:: WORK ITEM ::
When you reach the line in the data below that contains "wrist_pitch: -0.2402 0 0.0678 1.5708", please start repeating lines exactly, and stop after the line that contains "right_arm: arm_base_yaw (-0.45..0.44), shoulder", repeating nothing else.

START INPUT FOR THIS TASK

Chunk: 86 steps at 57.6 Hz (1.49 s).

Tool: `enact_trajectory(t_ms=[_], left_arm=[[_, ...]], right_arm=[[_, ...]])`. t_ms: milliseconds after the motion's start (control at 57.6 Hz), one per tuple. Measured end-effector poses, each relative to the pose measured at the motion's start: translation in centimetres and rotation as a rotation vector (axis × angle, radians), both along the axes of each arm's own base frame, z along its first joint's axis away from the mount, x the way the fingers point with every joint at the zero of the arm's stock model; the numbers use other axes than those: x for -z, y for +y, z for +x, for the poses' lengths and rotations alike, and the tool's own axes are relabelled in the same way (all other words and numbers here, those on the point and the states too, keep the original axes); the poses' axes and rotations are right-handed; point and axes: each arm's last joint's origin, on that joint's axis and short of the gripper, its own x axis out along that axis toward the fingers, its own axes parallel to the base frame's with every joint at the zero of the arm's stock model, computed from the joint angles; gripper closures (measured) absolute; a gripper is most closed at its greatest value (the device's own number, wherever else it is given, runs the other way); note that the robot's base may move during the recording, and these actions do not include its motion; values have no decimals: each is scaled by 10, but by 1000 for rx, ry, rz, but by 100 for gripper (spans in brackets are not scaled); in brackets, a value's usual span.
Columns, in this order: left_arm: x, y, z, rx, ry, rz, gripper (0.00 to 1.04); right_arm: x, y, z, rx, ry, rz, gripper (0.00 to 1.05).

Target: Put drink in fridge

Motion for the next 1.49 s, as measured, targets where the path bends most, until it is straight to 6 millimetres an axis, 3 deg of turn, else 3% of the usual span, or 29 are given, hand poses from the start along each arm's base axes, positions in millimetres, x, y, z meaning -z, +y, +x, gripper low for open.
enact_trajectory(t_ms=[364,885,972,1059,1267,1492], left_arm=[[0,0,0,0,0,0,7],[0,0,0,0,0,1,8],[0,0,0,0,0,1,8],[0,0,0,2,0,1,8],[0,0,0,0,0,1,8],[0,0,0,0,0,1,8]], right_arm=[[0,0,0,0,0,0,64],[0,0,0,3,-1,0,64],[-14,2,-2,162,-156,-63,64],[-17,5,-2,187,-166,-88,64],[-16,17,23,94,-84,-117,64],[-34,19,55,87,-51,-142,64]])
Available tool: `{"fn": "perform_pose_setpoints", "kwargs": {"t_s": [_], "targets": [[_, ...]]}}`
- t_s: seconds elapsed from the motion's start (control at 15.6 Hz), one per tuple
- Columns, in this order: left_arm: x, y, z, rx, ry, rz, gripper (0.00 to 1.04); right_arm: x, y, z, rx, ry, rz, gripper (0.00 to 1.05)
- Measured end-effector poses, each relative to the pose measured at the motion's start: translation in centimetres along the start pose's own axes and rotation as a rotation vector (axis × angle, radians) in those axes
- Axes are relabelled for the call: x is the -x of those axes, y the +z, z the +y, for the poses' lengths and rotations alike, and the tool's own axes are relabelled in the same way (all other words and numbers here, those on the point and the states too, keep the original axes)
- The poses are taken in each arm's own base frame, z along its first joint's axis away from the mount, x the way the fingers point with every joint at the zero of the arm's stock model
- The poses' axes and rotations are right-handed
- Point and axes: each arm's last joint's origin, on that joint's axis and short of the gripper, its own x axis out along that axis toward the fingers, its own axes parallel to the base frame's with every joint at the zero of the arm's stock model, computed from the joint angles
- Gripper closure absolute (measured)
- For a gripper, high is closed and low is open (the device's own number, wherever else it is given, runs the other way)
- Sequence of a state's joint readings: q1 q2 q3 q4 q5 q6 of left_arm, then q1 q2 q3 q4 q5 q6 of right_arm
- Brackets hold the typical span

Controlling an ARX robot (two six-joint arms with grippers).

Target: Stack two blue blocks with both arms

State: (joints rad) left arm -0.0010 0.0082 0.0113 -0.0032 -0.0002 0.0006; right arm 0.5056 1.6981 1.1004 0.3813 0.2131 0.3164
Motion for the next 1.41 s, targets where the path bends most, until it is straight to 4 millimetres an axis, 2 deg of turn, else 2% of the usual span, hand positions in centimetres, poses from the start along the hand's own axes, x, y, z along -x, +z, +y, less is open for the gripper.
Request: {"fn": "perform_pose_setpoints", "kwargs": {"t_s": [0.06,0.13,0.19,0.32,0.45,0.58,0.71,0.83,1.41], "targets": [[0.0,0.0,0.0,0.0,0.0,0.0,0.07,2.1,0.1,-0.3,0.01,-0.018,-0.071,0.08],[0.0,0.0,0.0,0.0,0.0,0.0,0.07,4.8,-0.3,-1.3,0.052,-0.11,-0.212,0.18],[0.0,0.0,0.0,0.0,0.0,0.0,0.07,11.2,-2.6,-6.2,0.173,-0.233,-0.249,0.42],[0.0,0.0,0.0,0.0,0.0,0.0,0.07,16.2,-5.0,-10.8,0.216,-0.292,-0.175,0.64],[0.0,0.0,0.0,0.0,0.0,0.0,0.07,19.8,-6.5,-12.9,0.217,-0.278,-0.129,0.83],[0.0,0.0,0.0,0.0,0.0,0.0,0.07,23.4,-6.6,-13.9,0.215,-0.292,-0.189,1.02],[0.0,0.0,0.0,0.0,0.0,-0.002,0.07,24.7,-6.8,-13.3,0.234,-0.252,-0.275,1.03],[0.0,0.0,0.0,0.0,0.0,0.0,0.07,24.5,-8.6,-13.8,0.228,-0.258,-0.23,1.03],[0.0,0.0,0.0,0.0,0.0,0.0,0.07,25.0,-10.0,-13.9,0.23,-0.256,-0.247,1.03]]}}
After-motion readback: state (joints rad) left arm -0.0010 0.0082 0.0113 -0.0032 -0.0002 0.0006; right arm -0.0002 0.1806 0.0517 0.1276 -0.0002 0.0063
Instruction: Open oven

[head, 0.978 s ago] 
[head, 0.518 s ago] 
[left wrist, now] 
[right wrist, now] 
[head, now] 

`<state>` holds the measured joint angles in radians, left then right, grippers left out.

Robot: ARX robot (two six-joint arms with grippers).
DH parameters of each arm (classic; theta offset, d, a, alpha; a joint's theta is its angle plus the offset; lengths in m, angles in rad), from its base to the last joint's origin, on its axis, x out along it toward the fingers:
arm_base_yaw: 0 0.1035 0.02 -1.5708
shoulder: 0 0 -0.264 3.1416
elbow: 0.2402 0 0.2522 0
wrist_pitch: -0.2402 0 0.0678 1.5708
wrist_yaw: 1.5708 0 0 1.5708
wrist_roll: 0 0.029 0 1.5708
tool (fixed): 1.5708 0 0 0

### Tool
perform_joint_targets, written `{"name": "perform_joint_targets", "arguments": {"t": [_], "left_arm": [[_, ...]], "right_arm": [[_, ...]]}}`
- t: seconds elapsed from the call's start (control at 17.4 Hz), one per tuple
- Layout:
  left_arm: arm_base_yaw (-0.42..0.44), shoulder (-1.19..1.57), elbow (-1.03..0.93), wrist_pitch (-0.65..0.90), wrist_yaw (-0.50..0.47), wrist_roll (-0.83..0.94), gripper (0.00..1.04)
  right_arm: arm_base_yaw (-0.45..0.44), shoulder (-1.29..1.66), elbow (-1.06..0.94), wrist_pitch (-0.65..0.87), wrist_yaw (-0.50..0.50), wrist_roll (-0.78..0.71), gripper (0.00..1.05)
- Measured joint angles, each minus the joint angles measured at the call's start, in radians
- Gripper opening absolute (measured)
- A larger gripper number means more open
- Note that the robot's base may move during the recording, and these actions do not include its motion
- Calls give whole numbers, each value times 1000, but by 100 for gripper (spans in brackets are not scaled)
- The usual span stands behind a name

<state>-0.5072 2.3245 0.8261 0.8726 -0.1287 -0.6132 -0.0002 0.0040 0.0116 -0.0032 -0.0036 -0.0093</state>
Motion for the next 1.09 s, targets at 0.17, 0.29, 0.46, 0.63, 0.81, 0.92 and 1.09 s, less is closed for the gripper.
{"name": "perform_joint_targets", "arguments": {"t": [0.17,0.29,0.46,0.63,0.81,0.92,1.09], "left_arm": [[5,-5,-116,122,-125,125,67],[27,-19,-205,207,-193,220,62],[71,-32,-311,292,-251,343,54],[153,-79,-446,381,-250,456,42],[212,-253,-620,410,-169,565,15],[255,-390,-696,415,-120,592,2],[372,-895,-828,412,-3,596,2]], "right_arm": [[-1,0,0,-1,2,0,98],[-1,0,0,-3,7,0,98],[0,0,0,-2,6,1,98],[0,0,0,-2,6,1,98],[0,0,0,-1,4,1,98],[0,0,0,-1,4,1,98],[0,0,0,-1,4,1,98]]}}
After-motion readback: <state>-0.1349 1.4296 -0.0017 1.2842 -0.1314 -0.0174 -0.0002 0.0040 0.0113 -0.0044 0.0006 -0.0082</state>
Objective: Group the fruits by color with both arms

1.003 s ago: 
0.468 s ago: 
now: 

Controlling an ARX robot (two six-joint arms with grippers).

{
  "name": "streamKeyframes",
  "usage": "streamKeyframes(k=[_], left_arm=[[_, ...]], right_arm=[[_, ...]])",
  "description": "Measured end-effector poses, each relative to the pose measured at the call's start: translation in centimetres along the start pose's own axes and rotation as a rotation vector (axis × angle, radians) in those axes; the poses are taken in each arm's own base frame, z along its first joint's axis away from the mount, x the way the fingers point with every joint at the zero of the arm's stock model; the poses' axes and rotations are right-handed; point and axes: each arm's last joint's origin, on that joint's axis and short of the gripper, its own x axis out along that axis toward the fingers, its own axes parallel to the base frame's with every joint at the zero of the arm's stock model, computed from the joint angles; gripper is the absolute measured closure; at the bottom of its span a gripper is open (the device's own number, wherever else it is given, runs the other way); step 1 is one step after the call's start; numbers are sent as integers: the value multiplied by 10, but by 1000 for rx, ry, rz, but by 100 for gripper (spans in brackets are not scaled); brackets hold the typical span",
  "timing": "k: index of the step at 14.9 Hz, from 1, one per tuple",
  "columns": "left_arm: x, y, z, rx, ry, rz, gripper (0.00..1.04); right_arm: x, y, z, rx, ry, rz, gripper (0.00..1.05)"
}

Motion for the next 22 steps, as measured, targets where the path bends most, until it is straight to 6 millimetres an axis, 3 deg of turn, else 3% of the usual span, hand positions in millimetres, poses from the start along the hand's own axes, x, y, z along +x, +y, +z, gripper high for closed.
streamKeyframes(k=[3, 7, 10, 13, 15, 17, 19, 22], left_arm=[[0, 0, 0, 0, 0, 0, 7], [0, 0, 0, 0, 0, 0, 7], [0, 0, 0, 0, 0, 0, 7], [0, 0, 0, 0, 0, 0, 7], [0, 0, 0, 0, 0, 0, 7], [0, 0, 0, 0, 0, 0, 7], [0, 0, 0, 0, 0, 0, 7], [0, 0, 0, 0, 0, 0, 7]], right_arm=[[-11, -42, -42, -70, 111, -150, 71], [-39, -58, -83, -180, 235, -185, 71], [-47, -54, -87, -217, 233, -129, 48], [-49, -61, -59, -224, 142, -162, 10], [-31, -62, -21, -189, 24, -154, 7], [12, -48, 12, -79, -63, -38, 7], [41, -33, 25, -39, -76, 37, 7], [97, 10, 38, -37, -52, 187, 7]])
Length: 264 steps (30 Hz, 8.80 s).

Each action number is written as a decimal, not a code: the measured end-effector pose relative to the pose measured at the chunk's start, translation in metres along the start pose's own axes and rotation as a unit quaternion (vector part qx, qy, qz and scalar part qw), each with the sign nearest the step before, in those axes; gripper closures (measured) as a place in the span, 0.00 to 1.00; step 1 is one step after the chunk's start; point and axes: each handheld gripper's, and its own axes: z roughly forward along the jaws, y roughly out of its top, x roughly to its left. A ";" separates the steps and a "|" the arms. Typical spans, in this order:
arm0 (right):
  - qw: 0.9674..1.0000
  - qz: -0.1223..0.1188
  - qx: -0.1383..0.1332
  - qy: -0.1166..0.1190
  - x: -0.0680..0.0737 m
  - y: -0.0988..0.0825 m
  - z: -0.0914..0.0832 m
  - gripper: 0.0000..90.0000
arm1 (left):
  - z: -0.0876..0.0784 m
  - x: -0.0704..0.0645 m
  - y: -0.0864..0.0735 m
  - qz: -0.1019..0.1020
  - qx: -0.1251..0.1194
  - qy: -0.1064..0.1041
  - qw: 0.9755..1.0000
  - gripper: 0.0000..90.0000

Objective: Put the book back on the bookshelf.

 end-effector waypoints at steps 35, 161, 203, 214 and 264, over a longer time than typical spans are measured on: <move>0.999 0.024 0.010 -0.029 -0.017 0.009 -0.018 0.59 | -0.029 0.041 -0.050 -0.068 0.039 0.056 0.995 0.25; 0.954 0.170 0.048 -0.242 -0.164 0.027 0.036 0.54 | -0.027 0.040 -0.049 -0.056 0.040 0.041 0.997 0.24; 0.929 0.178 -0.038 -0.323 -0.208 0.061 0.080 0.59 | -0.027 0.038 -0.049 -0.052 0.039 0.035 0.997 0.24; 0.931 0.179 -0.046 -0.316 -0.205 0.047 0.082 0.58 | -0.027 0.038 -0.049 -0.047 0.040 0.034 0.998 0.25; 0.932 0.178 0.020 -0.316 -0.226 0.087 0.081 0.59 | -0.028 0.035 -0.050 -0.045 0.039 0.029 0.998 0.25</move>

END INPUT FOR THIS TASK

:: OUTPUT ::
wrist_pitch: -0.2402 0 0.0678 1.5708
wrist_yaw: 1.5708 0 0 1.5708
wrist_roll: 0 0.029 0 1.5708
tool (fixed): 1.5708 0 0 0

### Tool
perform_joint_targets, written `{"name": "perform_joint_targets", "arguments": {"t": [_], "left_arm": [[_, ...]], "right_arm": [[_, ...]]}}`
- t: seconds elapsed from the call's start (control at 17.4 Hz), one per tuple
- Layout:
  left_arm: arm_base_yaw (-0.42..0.44), shoulder (-1.19..1.57), elbow (-1.03..0.93), wrist_pitch (-0.65..0.90), wrist_yaw (-0.50..0.47), wrist_roll (-0.83..0.94), gripper (0.00..1.04)
  right_arm: arm_base_yaw (-0.45..0.44), shoulder (-1.29..1.66), elbow (-1.06..0.94), wrist_pitch (-0.65..0.87), wrist_yaw (-0.50..0.50), wrist_roll (-0.78..0.71), gripper (0.00..1.05)

For this exercise, nothing further remains to be done.